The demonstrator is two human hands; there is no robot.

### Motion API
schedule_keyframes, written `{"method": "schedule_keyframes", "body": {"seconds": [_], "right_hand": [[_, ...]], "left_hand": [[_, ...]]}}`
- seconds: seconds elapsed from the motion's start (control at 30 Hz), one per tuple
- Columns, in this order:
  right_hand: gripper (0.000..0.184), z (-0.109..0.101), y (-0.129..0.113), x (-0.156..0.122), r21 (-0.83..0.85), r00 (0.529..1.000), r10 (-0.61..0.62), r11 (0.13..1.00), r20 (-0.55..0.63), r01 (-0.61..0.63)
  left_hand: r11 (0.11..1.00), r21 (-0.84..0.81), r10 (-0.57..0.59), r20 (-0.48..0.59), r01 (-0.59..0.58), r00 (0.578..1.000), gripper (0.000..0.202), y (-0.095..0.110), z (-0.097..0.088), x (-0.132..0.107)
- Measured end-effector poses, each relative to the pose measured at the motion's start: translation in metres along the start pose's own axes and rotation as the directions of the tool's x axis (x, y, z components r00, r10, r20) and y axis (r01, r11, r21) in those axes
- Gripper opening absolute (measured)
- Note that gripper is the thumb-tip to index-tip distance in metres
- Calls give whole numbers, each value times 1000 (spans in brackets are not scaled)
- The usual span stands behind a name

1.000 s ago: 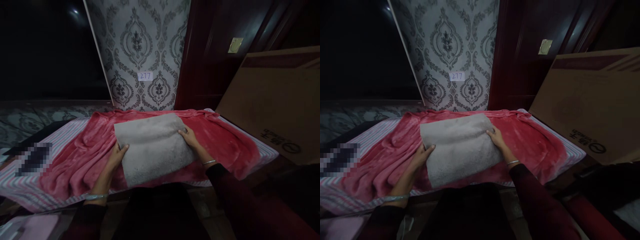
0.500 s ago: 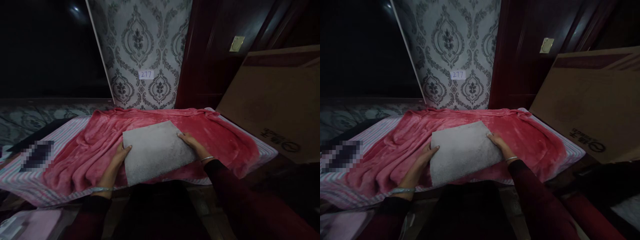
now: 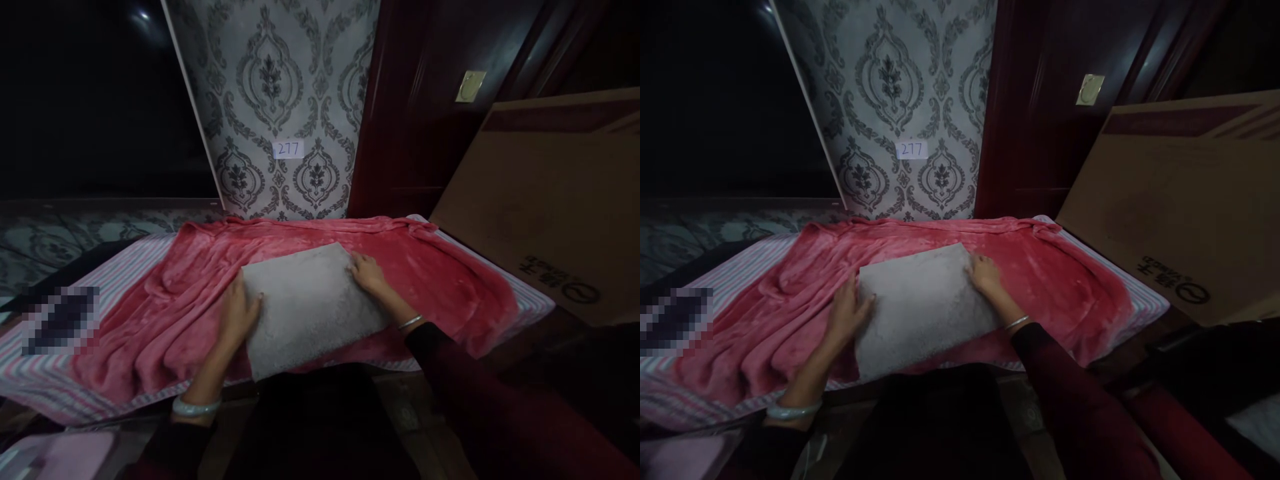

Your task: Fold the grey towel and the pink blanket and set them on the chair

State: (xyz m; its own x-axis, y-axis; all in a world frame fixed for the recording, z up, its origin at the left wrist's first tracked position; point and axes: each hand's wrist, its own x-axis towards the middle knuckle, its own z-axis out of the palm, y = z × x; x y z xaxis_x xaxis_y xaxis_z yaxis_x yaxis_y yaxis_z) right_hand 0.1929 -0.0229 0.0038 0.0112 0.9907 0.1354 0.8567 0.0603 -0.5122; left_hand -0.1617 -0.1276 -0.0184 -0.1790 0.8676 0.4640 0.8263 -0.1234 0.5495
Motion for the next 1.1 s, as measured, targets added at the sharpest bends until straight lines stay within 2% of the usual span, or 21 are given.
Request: {"method": "schedule_keyframes", "body": {"seconds": [0.07, 0.13, 0.2, 0.27, 0.4, 0.73, 0.8, 0.9, 1.0, 1.1], "right_hand": [[63, 5, -15, 1, -139, 990, -139, 981, 9, 139], [62, 13, -24, 2, -228, 976, -209, 949, 61, 217], [61, 22, -25, 1, -255, 973, -182, 943, 143, 214], [62, 30, -20, 1, -260, 971, -123, 950, 204, 175], [65, 36, -10, 3, -256, 974, -99, 955, 203, 150], [67, 36, -1, 9, -235, 967, -92, 960, 238, 150], [67, 32, 7, 7, -140, 963, -105, 980, 247, 143], [67, 22, 27, -2, 127, 978, -76, 991, 192, 52], [65, 11, 51, -21, 326, 993, -2, 945, 120, -38], [52, 1, 72, -47, 488, 997, 62, 869, 51, -79]], "left_hand": [[983, 147, 95, 132, -115, 987, 80, 21, 3, -6], [948, 268, 90, 291, -171, 952, 75, 40, 10, -12], [910, 365, 31, 415, -198, 909, 69, 52, 17, -18], [881, 420, -17, 483, -216, 875, 67, 56, 20, -21], [860, 456, -30, 496, -231, 868, 68, 55, 19, -22], [850, 474, -50, 508, -231, 860, 70, 63, 15, -21], [846, 479, -53, 514, -235, 856, 70, 64, 14, -21], [846, 479, -57, 515, -233, 855, 70, 65, 13, -20], [850, 473, -46, 504, -231, 863, 69, 65, 13, -20], [858, 456, -18, 486, -236, 874, 69, 64, 14, -20]]}}
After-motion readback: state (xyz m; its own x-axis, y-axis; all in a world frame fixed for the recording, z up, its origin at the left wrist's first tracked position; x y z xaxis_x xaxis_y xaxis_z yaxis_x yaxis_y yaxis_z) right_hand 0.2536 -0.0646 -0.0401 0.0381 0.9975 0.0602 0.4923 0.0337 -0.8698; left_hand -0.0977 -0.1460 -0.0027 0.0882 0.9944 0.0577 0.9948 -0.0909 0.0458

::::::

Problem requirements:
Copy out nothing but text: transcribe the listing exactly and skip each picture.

Response to the exercise:
The demonstrator is two human hands; there is no robot.

### Motion API
schedule_keyframes, written `{"method": "schedule_keyframes", "body": {"seconds": [_], "right_hand": [[_, ...]], "left_hand": [[_, ...]]}}`
- seconds: seconds elapsed from the motion's start (control at 30 Hz), one per tuple
- Columns, in this order:
  right_hand: gripper (0.000..0.184), z (-0.109..0.101), y (-0.129..0.113), x (-0.156..0.122), r21 (-0.83..0.85), r00 (0.529..1.000), r10 (-0.61..0.62), r11 (0.13..1.00), r20 (-0.55..0.63), r01 (-0.61..0.63)
  left_hand: r11 (0.11..1.00), r21 (-0.84..0.81), r10 (-0.57..0.59), r20 (-0.48..0.59), r01 (-0.59..0.58), r00 (0.578..1.000), gripper (0.000..0.202), y (-0.095..0.110), z (-0.097..0.088), x (-0.132..0.107)
- Measured end-effector poses, each relative to the pose measured at the motion's start: translation in metres along the start pose's own axes and rotation as the directions of the tool's x axis (x, y, z components r00, r10, r20) and y axis (r01, r11, r21) in those axes
- Gripper opening absolute (measured)
- Note that gripper is the thumb-tip to index-tip distance in metres
- Calls give whole numbers, each value times 1000 (spans in brackets are not scaled)
- The usual span stands behind a name

1.000 s ago: 
0.500 s ago: 
now: 

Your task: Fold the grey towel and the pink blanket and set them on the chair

State: (xyz m; its own x-axis, y-axis; all in a world frame fixed for the recording, z up, its origin at the left wrist's first tracked position; point and axes: each hand's wrist, its own x-axis towards the middle knuckle, its own z-axis out of the palm, y = z × x; x y z xaxis_x xaxis_y xaxis_z yaxis_x yaxis_y yaxis_z) right_hand 0.1929 -0.0229 0.0038 0.0112 0.9907 0.1354 0.8567 0.0603 -0.5122; left_hand -0.1617 -0.1276 -0.0184 -0.1790 0.8676 0.4640 0.8263 -0.1234 0.5495
Motion for the next 1.1 s, as measured, targets added at the sharpest bends until straight lines stay within 2% of the usual span, or 21 are given.
Request: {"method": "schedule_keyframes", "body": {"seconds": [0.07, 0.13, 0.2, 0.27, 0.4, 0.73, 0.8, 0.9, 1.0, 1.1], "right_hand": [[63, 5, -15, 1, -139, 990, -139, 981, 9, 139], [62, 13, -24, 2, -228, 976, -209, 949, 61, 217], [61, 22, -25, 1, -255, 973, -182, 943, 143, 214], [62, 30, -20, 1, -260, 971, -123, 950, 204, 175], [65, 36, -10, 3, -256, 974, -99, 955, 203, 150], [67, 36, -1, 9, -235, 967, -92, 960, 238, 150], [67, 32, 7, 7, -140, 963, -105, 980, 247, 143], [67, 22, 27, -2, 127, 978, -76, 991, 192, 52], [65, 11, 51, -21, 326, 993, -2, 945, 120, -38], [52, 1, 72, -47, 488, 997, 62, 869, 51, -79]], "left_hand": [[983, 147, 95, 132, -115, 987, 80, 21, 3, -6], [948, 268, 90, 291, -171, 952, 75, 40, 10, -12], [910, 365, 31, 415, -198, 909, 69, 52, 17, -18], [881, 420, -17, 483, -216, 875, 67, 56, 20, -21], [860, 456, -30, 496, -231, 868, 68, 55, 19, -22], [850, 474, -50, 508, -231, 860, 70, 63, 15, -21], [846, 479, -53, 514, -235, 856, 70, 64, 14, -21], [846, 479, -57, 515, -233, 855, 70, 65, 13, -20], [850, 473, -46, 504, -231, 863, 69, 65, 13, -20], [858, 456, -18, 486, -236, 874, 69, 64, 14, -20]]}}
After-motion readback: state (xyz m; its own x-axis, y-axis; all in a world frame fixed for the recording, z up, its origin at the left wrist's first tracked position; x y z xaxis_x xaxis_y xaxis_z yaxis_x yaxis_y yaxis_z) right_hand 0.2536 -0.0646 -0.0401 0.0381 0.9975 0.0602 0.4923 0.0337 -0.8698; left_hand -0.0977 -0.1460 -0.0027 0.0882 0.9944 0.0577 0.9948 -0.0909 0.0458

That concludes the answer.